迫り来る巨岩を目が飛び出るほどにらみつけ、全身の魔力の全てを右手に集中させる。

1秒が何倍にも引き延ばされた感覚の中、轟音と共に瞬く閃光。

まばゆいばかりの稲妻が奔り、巨岩に直撃する。

とにかく、うるさかった。

自分自身ほとんど認識していなかったが、総体積の6割ほど、巨岩の先端がえぐれていた。

それでもなお自分を容易く押し潰せる質量の巨岩。

手のひらをさしだし、最大魔力を撃ち放った。


「うぅぉおおおおおおおおおおおおおおおおおおお!!!!!!!」


放たれると同時、膝から崩れ落ち、全身を襲う脱力感。

もう動けない。が、どのみち避けられない規模と速さの攻撃だ。

放たれたのは、直径4メートル程もある青白い魔力の弾。

先端をえぐられていた巨岩に直撃し、爆発する。

わずかな時間の中、半ば放心した状態で見つめる。

あれで砕けていなかったら、後はもう死ぬだけだ。

限りなく長い1秒の中、煙を突き抜けてくる巨岩を見て。

残ったいまだ大型トラック以上の大きさがある巨岩。


俺の肉体を押しつぶし、つぶれた肉塊に変えるに十分な力。

その状況にあきらめ、どこか客観的に眺めながら、なお他に手がないかと心の底で考える。

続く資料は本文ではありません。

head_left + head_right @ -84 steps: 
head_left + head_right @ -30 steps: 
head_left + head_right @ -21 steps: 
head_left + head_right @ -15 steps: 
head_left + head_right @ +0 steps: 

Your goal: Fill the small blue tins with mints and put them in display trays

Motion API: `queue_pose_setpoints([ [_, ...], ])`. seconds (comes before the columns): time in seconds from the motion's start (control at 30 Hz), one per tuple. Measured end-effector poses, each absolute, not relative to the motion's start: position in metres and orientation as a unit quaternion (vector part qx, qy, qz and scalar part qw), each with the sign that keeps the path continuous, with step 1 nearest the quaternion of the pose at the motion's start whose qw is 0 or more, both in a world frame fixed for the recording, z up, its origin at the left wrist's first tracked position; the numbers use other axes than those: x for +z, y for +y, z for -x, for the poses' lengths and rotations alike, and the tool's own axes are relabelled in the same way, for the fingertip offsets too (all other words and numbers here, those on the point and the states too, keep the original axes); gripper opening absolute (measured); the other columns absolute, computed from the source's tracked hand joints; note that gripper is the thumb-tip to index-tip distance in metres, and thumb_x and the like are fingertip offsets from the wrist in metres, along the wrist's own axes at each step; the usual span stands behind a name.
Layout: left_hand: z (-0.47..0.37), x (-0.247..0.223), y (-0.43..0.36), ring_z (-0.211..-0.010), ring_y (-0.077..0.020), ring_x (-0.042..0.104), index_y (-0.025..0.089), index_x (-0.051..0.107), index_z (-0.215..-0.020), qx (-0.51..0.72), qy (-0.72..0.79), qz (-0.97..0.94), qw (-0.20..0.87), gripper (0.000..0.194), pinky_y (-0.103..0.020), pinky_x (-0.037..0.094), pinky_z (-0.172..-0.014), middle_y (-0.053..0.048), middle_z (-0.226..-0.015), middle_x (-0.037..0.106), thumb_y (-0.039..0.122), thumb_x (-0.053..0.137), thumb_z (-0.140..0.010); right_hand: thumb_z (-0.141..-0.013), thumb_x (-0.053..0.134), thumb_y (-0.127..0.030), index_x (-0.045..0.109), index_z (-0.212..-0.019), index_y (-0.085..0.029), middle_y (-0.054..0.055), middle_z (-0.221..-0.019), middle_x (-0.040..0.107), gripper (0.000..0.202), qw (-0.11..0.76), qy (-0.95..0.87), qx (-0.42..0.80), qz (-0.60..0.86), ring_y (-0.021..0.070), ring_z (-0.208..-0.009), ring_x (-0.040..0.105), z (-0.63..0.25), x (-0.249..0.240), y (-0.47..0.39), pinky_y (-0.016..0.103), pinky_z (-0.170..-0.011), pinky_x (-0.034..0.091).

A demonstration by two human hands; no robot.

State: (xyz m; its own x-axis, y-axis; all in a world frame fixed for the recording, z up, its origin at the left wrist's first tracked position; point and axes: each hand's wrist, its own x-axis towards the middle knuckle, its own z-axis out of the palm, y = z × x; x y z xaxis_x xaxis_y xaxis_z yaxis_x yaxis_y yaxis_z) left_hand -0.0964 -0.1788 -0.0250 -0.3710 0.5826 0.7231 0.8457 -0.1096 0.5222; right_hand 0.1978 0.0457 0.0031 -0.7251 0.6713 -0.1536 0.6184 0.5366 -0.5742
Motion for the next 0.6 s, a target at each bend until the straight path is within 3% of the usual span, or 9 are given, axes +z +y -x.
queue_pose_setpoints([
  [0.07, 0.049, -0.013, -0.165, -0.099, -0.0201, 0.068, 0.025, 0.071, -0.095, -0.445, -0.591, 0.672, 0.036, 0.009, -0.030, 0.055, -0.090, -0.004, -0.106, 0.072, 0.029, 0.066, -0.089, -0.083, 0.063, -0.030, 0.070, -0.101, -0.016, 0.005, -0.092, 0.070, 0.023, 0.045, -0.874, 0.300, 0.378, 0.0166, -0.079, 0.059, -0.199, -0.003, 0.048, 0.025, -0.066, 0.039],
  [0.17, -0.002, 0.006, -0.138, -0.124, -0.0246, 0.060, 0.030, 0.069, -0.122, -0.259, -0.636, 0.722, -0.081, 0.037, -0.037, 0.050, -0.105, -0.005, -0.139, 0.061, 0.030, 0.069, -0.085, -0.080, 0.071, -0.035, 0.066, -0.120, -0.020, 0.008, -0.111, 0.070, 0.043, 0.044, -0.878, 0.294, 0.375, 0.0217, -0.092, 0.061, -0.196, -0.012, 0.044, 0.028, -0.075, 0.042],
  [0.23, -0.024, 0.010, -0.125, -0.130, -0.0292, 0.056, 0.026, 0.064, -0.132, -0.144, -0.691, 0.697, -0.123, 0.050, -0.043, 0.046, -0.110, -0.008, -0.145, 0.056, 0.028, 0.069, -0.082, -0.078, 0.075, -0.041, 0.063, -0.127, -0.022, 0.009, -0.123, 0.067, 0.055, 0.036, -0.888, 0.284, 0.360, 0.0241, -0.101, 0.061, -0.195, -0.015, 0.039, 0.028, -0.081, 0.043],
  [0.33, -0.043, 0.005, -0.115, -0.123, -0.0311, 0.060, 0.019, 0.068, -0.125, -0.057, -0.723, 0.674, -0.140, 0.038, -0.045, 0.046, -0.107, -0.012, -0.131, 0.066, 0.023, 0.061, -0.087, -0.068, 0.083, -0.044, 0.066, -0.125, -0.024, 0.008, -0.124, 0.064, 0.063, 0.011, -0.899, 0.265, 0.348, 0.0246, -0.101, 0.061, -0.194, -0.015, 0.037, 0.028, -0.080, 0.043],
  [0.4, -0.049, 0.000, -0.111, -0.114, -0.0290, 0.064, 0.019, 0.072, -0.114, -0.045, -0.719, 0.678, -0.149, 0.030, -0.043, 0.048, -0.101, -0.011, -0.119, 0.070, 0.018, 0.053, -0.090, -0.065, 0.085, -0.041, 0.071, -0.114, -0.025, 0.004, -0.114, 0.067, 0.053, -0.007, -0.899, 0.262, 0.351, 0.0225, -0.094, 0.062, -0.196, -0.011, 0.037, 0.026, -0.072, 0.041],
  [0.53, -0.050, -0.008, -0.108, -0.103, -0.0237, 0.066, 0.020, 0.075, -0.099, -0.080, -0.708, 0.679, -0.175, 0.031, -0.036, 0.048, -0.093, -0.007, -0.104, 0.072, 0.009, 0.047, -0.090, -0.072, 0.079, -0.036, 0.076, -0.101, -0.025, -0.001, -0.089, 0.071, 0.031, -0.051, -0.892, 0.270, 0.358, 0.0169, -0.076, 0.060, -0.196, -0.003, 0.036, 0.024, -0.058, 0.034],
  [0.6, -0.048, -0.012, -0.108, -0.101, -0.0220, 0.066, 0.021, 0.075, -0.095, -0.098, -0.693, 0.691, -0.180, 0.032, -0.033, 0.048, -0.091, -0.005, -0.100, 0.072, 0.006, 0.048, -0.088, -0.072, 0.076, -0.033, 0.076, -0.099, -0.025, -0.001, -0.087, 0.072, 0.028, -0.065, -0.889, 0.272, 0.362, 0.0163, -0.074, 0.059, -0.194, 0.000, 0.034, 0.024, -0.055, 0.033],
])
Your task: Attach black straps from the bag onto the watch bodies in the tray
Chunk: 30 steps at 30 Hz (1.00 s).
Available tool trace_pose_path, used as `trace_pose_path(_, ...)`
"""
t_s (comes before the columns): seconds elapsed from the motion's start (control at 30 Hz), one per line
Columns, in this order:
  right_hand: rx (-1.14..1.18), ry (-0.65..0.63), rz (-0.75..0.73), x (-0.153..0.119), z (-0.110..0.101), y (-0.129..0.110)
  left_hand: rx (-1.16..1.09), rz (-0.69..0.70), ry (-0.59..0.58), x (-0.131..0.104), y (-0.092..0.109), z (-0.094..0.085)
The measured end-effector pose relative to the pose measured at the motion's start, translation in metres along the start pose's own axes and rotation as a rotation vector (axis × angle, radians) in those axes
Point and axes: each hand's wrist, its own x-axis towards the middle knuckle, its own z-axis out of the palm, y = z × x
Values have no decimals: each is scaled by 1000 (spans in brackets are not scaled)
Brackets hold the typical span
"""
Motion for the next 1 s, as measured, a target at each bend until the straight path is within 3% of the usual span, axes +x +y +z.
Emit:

ゆっくりと流れる時間の中、眺めていた自らの死は、突如破裂した。

その巨体が消え去り、破壊後にばらまかれはずの高速の石つぶてすら降り注ぐことがなかった。


少なくとも助かったらしいことに気がついた俺は、視界の端にたなびく薄紅色の髪を見て、意識を手放した。






25日目終了


シラキ・ヒュノージェ(愛原白木)

総合C+攻撃D 防御D 魔力量C+ 魔法攻撃C+ 魔法防御C すばやさC スタミナC- スキルC-


スキル

ユニークスキル「結晶支配」

ユニークスキル「  」



ダンジョン


保有マナ

75,200


ダンジョンの全魔物

ボス:ソリフィス(ヒポグリフ)

迷宮植物:

    ヒカリゴケ4000、ヒカリダケ500、魔草400

野良・その他:

    ゴブリン6、ホブゴブリン1、コボルト6、ハウンドウルフ28、食人花6、インプ3



一階層

洞窟・迷宮


二階層

更地


三階層

更地


四階層

更地


五階層

コア、個室2、ダイニングキッチン、大浴場、保存庫


この時点ではシラキを魔物レベルに換算すると4です。

この怨念の騎士が8、ソリフィスが9。

とはいえ魔物レベルも冒険者ランクも目安にすぎません。